=== Work request ===
Look through the entries below and copy exactly the part that begins with the line containing "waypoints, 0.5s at" and ends with the line containing "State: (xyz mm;". Do not copy the pictures.

:: Source material

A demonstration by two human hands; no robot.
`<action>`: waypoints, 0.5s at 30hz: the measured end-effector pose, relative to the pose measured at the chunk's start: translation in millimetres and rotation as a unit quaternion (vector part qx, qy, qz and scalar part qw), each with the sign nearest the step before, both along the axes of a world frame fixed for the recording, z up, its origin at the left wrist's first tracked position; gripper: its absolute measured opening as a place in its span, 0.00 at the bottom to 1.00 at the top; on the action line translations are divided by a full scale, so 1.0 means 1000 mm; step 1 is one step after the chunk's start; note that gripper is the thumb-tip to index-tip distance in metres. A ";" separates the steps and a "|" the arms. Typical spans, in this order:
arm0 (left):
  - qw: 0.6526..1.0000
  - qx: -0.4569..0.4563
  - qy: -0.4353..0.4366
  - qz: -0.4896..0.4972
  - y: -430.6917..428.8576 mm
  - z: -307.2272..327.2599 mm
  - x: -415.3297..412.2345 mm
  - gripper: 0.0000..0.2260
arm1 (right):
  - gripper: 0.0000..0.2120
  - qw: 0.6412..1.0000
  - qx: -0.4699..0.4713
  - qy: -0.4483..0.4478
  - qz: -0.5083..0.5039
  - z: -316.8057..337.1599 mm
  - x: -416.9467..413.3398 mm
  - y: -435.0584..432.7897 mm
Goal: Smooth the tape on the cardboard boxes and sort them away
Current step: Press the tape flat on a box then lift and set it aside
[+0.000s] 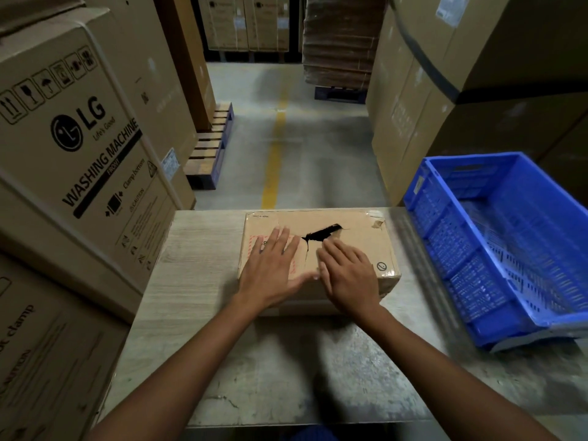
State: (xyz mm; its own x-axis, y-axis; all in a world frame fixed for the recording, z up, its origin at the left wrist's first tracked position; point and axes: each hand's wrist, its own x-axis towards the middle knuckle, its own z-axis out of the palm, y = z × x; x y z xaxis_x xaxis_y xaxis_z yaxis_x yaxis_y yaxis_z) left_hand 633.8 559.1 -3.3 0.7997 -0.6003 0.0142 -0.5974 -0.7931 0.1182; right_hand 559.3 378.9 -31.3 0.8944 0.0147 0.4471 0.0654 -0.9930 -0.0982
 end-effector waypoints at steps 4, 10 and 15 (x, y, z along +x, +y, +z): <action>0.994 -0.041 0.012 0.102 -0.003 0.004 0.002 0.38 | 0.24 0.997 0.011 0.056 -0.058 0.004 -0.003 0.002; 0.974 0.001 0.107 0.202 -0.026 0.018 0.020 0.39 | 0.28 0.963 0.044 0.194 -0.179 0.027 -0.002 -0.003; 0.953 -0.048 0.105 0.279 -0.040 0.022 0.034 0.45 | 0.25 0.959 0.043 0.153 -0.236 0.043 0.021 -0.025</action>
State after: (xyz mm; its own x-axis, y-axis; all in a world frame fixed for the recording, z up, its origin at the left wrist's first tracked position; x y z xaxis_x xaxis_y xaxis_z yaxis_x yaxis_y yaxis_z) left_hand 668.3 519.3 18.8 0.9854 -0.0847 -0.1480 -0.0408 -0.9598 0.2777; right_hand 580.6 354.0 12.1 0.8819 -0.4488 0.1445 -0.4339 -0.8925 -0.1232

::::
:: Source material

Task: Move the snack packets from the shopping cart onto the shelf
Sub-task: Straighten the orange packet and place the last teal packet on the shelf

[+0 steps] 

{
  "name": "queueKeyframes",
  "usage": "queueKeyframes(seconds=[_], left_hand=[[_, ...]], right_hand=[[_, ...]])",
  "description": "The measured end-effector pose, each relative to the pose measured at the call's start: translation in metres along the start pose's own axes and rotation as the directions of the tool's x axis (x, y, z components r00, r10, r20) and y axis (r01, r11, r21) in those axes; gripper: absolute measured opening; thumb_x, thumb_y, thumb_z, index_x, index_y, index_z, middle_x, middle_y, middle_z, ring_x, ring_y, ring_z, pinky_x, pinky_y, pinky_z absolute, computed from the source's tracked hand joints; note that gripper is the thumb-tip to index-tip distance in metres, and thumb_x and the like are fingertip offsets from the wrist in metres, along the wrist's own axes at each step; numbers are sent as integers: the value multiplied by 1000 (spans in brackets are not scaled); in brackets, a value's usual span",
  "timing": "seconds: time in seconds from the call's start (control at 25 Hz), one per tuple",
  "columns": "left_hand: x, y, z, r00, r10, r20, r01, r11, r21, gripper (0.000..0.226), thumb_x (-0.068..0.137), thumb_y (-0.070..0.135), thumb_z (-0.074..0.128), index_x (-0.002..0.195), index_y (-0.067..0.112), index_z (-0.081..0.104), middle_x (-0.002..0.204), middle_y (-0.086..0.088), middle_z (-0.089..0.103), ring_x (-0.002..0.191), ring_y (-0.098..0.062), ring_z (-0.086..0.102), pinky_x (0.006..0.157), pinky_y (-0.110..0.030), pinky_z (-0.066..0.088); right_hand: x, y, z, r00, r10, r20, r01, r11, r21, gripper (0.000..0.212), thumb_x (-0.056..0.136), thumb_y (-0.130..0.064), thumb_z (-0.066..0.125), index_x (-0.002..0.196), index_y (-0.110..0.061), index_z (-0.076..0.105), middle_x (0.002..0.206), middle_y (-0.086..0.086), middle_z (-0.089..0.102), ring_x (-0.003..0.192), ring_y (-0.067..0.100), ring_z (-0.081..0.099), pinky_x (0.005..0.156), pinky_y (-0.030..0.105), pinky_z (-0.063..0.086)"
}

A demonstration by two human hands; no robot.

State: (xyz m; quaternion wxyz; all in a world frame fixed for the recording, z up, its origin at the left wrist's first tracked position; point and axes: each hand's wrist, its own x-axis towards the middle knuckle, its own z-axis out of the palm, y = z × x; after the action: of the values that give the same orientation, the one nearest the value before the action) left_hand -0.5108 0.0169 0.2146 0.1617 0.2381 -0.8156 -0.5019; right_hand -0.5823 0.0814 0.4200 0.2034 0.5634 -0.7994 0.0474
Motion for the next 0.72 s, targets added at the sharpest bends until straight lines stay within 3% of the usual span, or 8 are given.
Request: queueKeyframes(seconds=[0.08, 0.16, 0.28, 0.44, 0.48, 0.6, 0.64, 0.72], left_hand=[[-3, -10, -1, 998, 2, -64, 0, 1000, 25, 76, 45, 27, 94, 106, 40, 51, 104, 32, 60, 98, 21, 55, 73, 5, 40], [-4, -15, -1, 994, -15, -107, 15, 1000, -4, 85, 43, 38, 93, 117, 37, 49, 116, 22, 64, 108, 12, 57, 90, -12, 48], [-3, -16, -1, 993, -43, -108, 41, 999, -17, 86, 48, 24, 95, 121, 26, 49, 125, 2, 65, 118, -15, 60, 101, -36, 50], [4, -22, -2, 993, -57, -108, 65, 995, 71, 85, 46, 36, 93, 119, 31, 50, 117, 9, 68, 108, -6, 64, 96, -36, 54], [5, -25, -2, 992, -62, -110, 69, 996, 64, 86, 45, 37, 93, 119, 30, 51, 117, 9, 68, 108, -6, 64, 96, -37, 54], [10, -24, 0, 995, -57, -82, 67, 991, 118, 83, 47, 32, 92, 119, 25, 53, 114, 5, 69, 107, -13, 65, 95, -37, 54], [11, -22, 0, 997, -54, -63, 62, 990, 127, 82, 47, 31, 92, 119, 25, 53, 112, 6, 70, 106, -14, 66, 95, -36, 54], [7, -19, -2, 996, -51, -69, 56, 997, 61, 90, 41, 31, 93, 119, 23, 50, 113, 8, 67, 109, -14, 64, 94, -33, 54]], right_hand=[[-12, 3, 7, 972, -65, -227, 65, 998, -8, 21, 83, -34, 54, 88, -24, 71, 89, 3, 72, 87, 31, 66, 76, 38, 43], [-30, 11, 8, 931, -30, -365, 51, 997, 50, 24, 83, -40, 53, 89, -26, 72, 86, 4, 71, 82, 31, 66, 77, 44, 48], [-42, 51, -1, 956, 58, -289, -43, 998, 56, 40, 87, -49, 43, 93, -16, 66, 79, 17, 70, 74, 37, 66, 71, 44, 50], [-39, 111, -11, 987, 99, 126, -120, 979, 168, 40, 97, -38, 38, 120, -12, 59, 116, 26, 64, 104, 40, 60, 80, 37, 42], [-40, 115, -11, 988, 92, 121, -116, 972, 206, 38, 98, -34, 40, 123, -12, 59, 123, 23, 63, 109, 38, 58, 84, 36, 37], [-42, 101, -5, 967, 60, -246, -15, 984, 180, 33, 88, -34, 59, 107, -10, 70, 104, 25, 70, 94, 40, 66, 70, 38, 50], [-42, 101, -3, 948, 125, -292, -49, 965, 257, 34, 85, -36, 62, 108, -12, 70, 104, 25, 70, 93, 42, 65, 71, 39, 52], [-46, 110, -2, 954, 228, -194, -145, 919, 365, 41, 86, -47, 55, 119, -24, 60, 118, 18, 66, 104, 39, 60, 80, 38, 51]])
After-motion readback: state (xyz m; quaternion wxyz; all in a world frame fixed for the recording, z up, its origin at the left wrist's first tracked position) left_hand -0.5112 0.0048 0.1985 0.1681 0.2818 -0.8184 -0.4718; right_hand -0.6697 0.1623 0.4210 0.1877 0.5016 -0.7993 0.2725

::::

=== Output below ===
`<action>`: waypoints, 0.5s at 30hz: the measured end-effector pose, relative to the pose measured at the chunk's start: translation in millimetres and rotation as a unit quaternion (vector part qx, qy, qz and scalar part qw), each with the sign nearest the step before, both along the axes of a world frame fixed for the recording, z up, its origin at the left wrist's first tracked position; gripper: its absolute measured opening as a place in its span, 0.00 at the bottom to 1.00 at the top; on the action line translations are divided by a full scale, so 1.0 means 1000 mm; step 1 is one step after the chunk's start; note that gripper is the thumb-tip to index-tip distance in metres. A ";" separates the steps and a "|" the arms. Typical spans, in this order:
arm0 (left):
  - qw: 0.6526..1.0000
  - qx: -0.4569..0.4563
  - qy: -0.4353..0.4366
  - qz: -0.4896..0.4972
  - y: -430.6917..428.8576 mm
  - z: -307.2272..327.2599 mm
  - x: -415.3297..412.2345 mm
  - gripper: 0.0000..0.2260
arm1 (right):
  - gripper: 0.0000..0.2120
  - qw: 0.6412..1.0000
  - qx: -0.4699..0.4713
  - qy: -0.4483..0.4478
  - qz: -0.5083..0.5039
  - z: -316.8057..337.1599 mm
  - x: -416.9467..413.3398 mm
  - y: -435.0584..432.7897 mm
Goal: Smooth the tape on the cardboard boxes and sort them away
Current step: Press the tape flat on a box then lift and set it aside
[+0.000s] 
State: (xyz mm; its own x-axis, y-axis; all in a world frame fixed for the recording, z up, its origin at the left wrist's first tracked position; point and axes: each hand's wrist, its own x-axis towards the middle knuckle, its own z-axis out of the palm, y = z × x; x y z xaxis_x xaxis_y xaxis_z yaxis_x yaxis_y yaxis_z) left_hand 633.8 559.1 -3.3 0.7997 -0.6003 0.0142 -0.5974 -0.7931 0.1182; right_hand 559.3 378.9 -31.3 0.8944 0.0147 0.4471 0.0654 -0.9930 -0.0982

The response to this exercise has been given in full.